Germanwings Could Face Involuntary Homicide Charges in Alps Crash

Comes the day after the first victim's body was returned to relatives.

ByMEGHAN KENEALLY
June 11, 2015, 1:28 PM
PHOTO: Rescue workers work at debris of the Germanwings jet at the crash site near Seyne-les-Alpes, France, March 26, 2015.
Rescue workers work at debris of the Germanwings jet at the crash site near Seyne-les-Alpes, France, March 26, 2015.
Laurent Cipriani/AP Photo

— -- The criminal investigation into the Germanwings plane crash has concluded that the co-pilot was the one responsible for purposefully flying the plane into the French Alps and now prosecutors may file involuntary homicide charges against the airline due to negligence, investigators announced today.

Because the investigation concluded that co-pilot Andreas Lubitz was solely responsible for the March crash, and they are unable to charge him posthumously, authorities are now examining the airline's potential liability.

Marseille prosecutor Brice Robin noted that European regulations mandate that the individual is the only one who can request health records being handed over to his employer, which could have prevented the airline from knowing about his medical conditions.

"French law doesn’t allow the prosecutor to prosecute the co-pilot for voluntary homicide because he is dead -- even though authorities have determined that he voluntarily and possibly with premeditation crashed the plane killing all aboard,” Robin said in French.

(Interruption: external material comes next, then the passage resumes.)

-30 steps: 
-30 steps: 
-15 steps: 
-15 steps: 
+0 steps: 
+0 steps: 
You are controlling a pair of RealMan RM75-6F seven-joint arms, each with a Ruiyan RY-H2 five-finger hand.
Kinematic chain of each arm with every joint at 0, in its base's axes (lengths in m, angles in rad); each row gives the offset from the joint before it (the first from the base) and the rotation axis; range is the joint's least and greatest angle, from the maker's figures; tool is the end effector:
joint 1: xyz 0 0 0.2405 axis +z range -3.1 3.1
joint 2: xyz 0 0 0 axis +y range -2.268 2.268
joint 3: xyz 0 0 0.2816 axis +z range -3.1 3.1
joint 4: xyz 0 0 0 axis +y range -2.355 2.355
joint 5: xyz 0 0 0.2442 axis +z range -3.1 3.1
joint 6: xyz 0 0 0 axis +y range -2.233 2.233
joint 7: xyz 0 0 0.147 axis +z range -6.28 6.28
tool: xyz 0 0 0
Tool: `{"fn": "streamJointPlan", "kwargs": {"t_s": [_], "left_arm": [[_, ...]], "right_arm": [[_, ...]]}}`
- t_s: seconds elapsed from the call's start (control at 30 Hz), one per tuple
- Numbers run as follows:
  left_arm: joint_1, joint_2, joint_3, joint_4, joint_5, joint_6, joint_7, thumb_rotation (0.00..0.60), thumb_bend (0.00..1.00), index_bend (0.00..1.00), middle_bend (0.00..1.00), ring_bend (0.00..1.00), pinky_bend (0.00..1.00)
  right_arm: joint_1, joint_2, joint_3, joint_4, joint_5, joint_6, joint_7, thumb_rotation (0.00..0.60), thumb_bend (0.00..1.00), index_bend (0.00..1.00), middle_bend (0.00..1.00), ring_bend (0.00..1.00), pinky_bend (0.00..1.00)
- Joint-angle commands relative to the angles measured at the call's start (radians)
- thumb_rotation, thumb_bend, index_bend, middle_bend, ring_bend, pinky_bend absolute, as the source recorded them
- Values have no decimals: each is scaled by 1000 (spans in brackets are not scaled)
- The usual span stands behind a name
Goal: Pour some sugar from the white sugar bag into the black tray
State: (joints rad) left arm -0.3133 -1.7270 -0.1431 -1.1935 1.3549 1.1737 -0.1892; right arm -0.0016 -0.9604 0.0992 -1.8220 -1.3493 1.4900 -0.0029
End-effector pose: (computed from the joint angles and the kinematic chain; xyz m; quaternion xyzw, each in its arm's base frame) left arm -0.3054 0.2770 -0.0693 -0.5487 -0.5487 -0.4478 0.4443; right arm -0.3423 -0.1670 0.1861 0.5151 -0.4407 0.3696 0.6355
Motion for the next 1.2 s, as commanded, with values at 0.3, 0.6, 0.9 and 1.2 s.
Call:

PHOTO: In this Sunday, Sept. 13, 2009 photo, Andreas Lubitz competes at the Airportrun in Hamburg, northern Germany.
In this Sunday, Sept. 13, 2009 photo, Andreas Lubitz competes at the Airportrun in Hamburg, northern Germany.
Michael Mueller/AP Photo

Not only did Lubitz have issues with depression but he also feared he was going blind and would lose his job, Robin said.

Lubitz's medical records were a major part of the case and Robin said that it was clear that he had been trying to conceal his illness.

"I believe deep down he knew that if his employers knew about his eyesight loss ... then he would lose his license and since [flying] was his main objective in life, the idea was unbearable to him," Robin said at a news conference today.

Lubitz saw 41 doctors in the past five years, including seven doctors during the month before the March 24 crash alone, Robin said.

PHOTO: French prosecutor Brice Robin holds a press conference on the Germanwings crash, which happened March 24th in the French Alps, June 11, 2015, in France.
French prosecutor Brice Robin holds a press conference on the Germanwings crash, which happened March 24th in the French Alps, June 11, 2015, in France.
APTN

Several of the doctors "found that he was very down, very unsure of himself ... and he gave them the impression that he was psychologically unstable," according to Robin.

The crux of the rest of the investigation will focus on how medical secrecy laws prevented the company from knowing Lubitz's interactions with doctors in a way that, in this case, turned fatal. Lubitz and all 149 others on board the Dusseldorf-bound plane were killed in the crash.

"Current regulations don’t require medical personnel outside the airline to communicate any info about their patient," Robin said. "How can we reconcile medical secrecy with the info that an employer like an airline needs to make a determination on the aptitude of its employee to fly a plane?"

Robin noted that the involuntary homicide case will focus on "someone who was negligent" but that specific subject has not yet been identified. Germanwings is a subsidiary of Lufthansa and both will be the subject of the ongoing investigation, Robin said.

"This could involve Lufthansa or Germanwings but at the moment we don't have the evidence to bring charges against those companies," Robin said.